AUP graduation ceremony at the Théâtre du Châtelet in Paris.

How Science Became Racist: The Case of the Third Great Plague Pandemic in South-East Asia

University Room: David T. McGovern Grand Salon (C-104)
Thursday, February 5, 2015 - 18:30

The History Department will be hosting a talk by Aro Velmet, a Ph. D. Candidate in History at NYU, on Thursday, February 5th, from 18:30-20:00, in Combes 104. Aro’s fascinating and urgent work intersects French history, the history of imperialism, the history of medicine, and the circulation of knowledge. There will be a brief response to the piece, and then we will open the floor to audience questions. There will also be food and drink after the talk. Please join us! You can find a brief description of the talk below.

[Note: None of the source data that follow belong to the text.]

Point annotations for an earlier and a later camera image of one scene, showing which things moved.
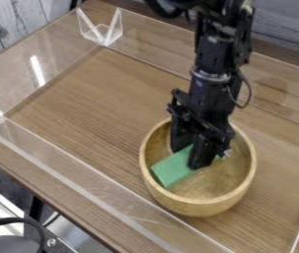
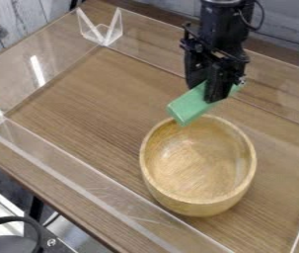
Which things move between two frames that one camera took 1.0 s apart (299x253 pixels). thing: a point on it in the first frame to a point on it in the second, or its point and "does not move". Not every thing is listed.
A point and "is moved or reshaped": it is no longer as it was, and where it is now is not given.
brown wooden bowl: x=216 y=189 does not move
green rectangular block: x=174 y=168 is moved or reshaped
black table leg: x=37 y=209 does not move
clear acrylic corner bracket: x=101 y=34 does not move
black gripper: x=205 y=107 to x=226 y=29
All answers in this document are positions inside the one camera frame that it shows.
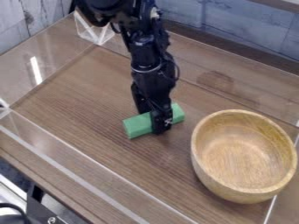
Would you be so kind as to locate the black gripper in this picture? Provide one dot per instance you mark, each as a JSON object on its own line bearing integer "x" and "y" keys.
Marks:
{"x": 153, "y": 82}

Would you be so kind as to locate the green rectangular block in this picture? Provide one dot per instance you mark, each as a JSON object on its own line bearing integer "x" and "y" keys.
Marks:
{"x": 138, "y": 125}

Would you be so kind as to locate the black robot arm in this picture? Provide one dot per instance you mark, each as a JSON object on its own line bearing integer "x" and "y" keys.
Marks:
{"x": 136, "y": 20}

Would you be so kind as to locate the wooden bowl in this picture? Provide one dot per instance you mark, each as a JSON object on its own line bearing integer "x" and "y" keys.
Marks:
{"x": 243, "y": 156}

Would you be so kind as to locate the clear acrylic corner bracket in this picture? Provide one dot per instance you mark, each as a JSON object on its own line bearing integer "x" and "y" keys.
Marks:
{"x": 97, "y": 35}

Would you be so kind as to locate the black metal table frame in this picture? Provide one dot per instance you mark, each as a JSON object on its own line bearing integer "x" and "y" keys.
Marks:
{"x": 44, "y": 209}

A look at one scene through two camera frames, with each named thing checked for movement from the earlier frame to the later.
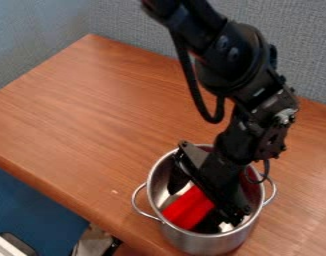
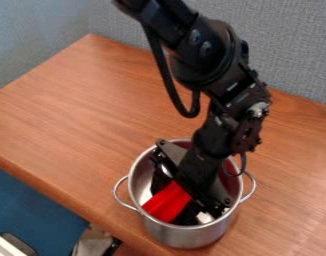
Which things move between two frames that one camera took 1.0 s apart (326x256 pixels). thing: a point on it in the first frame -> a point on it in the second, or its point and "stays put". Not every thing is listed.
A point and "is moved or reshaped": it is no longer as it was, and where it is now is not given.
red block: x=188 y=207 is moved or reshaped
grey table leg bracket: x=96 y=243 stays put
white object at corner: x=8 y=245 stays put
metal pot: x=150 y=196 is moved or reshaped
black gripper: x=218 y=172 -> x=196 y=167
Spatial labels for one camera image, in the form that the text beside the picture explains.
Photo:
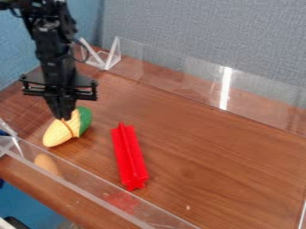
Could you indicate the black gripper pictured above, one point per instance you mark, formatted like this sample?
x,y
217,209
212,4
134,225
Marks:
x,y
61,84

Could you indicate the yellow green toy corn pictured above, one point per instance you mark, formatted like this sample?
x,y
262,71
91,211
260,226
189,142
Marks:
x,y
65,130

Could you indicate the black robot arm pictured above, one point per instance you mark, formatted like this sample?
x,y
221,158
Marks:
x,y
51,27

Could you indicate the red star-shaped plastic bar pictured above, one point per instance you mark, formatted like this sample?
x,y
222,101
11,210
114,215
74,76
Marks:
x,y
133,171

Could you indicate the clear acrylic corner bracket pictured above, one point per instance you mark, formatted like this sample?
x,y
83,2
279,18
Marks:
x,y
102,59

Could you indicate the clear acrylic front wall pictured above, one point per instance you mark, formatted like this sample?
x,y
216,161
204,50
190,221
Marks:
x,y
81,195

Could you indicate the clear acrylic wall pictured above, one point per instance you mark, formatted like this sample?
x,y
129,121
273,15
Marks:
x,y
81,195
246,94

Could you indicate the clear acrylic back wall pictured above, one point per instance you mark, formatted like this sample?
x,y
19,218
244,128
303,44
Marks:
x,y
246,94

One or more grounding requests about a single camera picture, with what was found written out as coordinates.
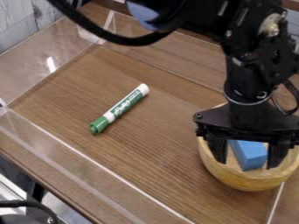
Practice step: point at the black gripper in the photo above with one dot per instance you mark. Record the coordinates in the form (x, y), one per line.
(256, 123)

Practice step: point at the blue foam block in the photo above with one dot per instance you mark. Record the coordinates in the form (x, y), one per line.
(249, 153)

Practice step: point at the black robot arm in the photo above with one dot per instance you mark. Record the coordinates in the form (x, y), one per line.
(261, 58)

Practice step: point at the brown wooden bowl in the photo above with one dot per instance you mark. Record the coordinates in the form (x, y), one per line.
(255, 180)

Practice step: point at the green white dry-erase marker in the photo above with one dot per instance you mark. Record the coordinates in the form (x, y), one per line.
(119, 109)

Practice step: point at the clear acrylic tray wall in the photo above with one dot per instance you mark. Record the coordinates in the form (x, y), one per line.
(135, 174)

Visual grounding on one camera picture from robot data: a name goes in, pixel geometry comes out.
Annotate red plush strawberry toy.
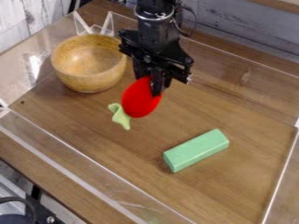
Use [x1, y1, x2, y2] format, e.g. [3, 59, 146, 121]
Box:
[107, 76, 162, 130]

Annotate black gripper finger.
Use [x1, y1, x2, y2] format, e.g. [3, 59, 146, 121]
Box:
[151, 67, 172, 96]
[134, 59, 151, 80]

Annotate wooden bowl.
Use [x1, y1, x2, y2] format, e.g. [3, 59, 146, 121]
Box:
[51, 34, 127, 93]

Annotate black metal bracket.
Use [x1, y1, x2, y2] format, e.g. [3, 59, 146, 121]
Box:
[26, 185, 66, 224]

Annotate clear acrylic tray barrier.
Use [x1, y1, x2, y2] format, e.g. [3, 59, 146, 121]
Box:
[0, 18, 299, 224]

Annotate green rectangular block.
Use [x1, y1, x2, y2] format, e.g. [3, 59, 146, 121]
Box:
[163, 129, 230, 172]

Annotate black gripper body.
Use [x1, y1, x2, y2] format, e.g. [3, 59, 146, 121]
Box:
[118, 29, 194, 84]

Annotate black cable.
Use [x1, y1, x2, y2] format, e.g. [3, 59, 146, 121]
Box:
[0, 196, 40, 224]

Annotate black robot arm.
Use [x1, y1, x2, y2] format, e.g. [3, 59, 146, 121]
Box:
[118, 0, 194, 96]

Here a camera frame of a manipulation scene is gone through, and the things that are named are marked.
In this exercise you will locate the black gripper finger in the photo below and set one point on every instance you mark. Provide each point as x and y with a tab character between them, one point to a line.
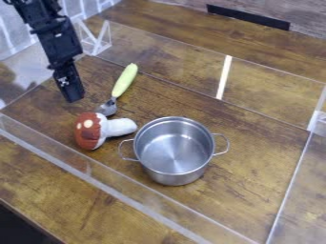
75	85
62	76

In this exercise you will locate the stainless steel pot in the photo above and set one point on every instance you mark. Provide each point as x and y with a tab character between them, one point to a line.
174	147

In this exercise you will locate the clear acrylic right barrier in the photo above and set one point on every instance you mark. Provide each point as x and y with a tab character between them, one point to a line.
300	223

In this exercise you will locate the clear acrylic front barrier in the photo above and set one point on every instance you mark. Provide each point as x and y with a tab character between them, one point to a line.
142	198

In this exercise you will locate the clear acrylic barrier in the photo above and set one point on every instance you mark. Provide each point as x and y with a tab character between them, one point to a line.
142	198
300	223

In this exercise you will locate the clear acrylic bracket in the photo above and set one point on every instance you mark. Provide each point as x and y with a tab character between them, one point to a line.
94	44

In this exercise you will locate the green handled metal spoon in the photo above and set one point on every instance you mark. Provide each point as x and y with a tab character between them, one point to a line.
125	81

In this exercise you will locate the black strip on table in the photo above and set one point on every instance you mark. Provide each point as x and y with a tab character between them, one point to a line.
249	17

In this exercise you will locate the plush brown white mushroom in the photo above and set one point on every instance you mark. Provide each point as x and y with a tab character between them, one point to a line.
94	128

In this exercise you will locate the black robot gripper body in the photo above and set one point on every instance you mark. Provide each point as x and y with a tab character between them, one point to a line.
53	28

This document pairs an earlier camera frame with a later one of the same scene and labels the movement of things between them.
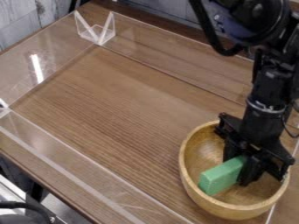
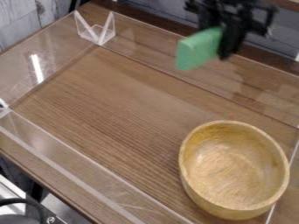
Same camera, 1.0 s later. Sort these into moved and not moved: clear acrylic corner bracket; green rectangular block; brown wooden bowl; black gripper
Moved: green rectangular block; black gripper
Not moved: clear acrylic corner bracket; brown wooden bowl
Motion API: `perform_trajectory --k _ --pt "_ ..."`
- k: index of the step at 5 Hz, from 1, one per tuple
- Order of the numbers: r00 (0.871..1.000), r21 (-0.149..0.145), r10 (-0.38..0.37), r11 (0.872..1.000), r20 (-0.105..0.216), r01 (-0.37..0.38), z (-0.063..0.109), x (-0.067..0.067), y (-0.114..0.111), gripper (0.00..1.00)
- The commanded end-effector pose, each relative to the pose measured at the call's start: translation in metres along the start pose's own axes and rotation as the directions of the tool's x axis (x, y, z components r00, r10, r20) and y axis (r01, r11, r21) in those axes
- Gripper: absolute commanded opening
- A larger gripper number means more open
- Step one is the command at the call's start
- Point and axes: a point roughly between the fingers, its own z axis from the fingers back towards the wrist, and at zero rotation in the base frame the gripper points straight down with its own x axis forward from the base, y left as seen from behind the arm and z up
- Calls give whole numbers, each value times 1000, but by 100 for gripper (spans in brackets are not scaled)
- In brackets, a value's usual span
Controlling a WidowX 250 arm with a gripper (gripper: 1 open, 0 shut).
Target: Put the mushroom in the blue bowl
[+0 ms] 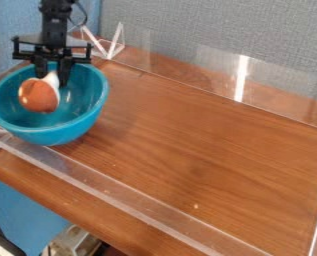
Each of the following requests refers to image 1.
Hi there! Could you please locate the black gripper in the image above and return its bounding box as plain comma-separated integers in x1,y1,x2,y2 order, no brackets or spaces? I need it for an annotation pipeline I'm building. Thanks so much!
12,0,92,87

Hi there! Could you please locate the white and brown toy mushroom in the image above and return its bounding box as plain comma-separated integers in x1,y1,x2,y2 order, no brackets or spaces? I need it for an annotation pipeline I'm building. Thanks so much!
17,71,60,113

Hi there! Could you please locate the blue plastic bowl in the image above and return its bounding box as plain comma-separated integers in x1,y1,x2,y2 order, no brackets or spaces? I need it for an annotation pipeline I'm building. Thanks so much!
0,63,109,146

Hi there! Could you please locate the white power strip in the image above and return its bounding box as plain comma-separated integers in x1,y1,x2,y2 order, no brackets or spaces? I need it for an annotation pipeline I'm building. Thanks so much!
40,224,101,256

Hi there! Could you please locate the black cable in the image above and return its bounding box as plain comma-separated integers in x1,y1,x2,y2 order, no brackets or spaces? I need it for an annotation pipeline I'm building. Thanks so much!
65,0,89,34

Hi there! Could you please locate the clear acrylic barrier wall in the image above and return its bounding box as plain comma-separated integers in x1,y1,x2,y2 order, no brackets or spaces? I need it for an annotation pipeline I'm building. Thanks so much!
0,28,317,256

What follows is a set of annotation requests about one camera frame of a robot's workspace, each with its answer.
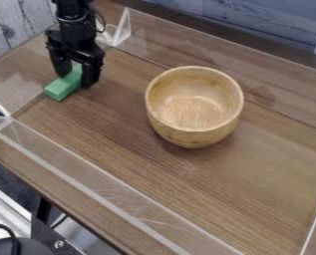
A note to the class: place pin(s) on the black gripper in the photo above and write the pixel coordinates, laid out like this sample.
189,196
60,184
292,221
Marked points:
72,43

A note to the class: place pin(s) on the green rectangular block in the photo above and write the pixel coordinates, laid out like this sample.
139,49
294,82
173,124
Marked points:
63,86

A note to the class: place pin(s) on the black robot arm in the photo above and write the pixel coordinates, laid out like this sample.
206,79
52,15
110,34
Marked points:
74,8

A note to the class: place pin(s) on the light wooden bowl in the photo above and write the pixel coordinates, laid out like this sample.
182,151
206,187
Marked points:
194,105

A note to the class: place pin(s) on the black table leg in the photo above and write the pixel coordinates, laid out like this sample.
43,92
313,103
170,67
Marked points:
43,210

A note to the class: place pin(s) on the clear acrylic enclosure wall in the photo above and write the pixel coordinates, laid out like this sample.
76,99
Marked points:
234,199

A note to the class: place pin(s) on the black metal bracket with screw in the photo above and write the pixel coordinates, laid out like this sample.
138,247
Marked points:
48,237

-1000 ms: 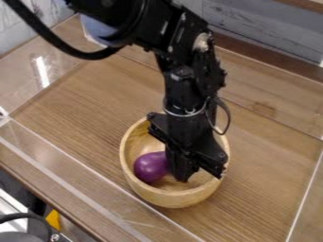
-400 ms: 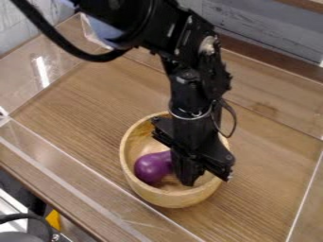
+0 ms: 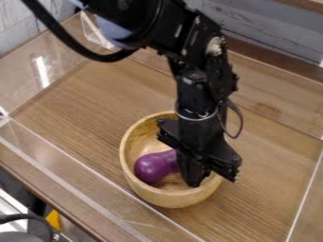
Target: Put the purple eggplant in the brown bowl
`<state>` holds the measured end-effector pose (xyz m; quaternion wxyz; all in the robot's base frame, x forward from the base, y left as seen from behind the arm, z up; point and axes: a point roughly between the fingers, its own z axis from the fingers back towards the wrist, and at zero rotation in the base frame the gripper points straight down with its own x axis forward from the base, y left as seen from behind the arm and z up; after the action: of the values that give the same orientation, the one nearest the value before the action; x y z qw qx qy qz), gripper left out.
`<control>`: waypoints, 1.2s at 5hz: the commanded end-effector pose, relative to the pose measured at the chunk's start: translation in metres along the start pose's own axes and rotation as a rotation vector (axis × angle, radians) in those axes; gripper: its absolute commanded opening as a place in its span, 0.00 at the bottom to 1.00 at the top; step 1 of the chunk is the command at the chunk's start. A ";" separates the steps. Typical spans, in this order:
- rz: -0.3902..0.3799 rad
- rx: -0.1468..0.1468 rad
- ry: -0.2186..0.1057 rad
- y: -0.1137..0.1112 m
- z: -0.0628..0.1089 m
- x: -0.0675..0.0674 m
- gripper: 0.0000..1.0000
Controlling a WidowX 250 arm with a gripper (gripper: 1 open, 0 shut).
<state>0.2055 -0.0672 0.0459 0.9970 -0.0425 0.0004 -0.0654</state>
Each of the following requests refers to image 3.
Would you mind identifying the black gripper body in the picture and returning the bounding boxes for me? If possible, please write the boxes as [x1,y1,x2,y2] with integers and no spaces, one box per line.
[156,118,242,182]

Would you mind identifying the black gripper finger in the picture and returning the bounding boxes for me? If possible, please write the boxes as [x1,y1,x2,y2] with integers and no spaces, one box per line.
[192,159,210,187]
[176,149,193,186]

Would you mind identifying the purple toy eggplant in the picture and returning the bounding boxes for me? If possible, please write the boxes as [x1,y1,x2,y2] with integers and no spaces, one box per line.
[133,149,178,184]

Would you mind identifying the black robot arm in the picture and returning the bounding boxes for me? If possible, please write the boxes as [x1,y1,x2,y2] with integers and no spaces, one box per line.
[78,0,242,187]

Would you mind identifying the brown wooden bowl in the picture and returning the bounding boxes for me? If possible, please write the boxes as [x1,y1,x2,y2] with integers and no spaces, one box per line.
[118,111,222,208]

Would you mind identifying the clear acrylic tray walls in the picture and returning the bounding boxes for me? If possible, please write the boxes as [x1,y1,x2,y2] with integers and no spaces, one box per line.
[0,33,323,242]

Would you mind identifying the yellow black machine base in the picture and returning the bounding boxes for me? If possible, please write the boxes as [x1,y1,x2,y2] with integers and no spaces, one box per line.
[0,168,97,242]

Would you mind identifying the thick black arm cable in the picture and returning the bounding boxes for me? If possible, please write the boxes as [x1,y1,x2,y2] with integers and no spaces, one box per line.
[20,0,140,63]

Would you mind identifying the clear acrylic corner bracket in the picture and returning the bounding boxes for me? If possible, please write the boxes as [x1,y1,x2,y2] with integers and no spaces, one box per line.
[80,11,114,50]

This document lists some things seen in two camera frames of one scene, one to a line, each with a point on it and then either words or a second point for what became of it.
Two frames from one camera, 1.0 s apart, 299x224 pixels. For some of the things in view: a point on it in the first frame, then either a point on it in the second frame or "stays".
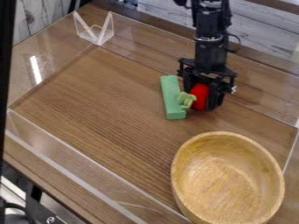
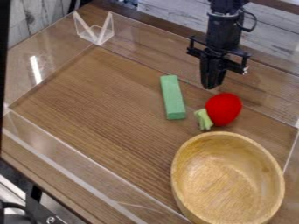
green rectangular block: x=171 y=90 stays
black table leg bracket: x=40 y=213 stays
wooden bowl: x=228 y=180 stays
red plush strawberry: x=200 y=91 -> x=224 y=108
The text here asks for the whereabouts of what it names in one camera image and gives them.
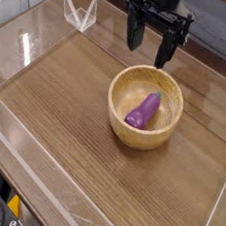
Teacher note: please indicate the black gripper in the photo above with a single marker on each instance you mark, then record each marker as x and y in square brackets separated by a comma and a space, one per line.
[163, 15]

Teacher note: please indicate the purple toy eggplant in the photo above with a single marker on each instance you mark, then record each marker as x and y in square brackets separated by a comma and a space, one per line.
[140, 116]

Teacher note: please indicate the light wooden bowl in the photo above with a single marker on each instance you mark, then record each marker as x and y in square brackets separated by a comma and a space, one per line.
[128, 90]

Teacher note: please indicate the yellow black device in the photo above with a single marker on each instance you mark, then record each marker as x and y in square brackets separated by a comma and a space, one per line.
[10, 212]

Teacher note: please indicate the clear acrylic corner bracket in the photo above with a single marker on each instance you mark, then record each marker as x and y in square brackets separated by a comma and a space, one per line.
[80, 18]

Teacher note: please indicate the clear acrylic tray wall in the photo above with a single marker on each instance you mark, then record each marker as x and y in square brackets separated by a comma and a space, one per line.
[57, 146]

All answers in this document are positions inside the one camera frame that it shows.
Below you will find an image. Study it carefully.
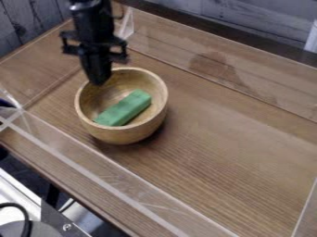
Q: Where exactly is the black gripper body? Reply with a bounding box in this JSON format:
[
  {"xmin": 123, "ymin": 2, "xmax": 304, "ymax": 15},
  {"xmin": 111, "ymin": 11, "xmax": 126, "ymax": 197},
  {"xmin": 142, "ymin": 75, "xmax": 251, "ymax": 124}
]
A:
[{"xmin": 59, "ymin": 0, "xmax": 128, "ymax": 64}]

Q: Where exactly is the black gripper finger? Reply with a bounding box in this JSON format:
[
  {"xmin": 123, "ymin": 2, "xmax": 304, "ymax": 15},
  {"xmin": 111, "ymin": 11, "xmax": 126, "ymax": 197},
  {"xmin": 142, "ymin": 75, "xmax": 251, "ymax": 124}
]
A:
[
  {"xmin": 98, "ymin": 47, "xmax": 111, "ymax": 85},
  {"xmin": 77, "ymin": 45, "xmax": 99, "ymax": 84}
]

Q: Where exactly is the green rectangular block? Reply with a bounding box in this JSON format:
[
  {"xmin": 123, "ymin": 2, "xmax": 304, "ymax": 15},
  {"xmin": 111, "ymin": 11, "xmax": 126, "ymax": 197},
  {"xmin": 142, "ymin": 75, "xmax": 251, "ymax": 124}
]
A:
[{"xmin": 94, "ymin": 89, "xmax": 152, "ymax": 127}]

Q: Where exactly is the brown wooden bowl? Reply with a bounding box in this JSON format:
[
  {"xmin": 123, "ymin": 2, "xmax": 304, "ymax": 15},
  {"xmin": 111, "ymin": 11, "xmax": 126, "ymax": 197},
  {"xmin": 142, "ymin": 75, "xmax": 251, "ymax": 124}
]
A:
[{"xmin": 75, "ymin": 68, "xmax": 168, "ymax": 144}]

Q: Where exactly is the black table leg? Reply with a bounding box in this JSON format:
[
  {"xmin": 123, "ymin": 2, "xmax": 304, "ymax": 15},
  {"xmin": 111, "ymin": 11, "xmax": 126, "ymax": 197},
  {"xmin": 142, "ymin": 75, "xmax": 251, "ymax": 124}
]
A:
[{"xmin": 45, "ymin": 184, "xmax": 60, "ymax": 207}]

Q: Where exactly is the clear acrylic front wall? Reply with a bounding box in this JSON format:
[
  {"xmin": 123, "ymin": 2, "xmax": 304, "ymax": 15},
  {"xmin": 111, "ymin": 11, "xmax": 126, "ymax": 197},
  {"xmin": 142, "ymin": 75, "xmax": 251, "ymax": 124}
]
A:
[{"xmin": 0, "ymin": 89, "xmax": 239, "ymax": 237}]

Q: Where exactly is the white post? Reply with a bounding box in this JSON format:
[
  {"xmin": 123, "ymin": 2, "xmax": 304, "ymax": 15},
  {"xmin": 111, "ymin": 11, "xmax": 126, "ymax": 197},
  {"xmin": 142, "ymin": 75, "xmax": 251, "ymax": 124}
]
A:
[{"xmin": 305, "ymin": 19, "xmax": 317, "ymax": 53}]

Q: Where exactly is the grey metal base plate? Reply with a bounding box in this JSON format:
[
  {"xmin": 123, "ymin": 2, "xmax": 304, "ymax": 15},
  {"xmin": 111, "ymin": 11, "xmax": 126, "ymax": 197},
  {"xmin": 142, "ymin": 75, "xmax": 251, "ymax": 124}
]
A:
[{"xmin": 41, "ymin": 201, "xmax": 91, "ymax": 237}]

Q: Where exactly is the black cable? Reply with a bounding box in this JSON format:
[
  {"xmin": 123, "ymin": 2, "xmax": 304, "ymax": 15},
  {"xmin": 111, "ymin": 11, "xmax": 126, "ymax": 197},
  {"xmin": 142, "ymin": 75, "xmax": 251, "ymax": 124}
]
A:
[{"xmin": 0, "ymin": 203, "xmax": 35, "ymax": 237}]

How Science Became Racist: The Case of the Third Great Plague Pandemic in South-East Asia

The recent outbreak of Ebola in West Africa has once again demonstrated the difficulties of marshalling a successful international response to a deadly epidemic. In particular, the ignorance of Africans, and their resistance to expert knowledge has been singled out as a major problem, obstructing the work of international health workers and occasionally actually helping to spread the disease.

These stories bring to mind another occasion when a deadly epidemic put "primitive people" squarely in the spotlight of Western attention. In the 1890s, the bubonic plague decimated cities in South-East Asia - in China, in British-ruled India and in French Indochina. This talk looks at scientific responses to this epidemic, and suggests that talk about "local ignorance" may reveal more about the politics embedded in scientific claim-making than it reveals about the "locals" themselves. In the 1890s, French bacteriologists working in Hong Kong and Bombay criticized British authorities for mistreating Indian and Chinese locals in their handling of the public health response. Yet only a few years later, these very same scientists endorsed similarly coercive measures and made similar arguments about local ignorance in their own work in French Indochina. How did these critics of colonial violence turn into its proponents so quickly? And what can this episode in colonial history tell us about the relationship between imperial politics and scientific development?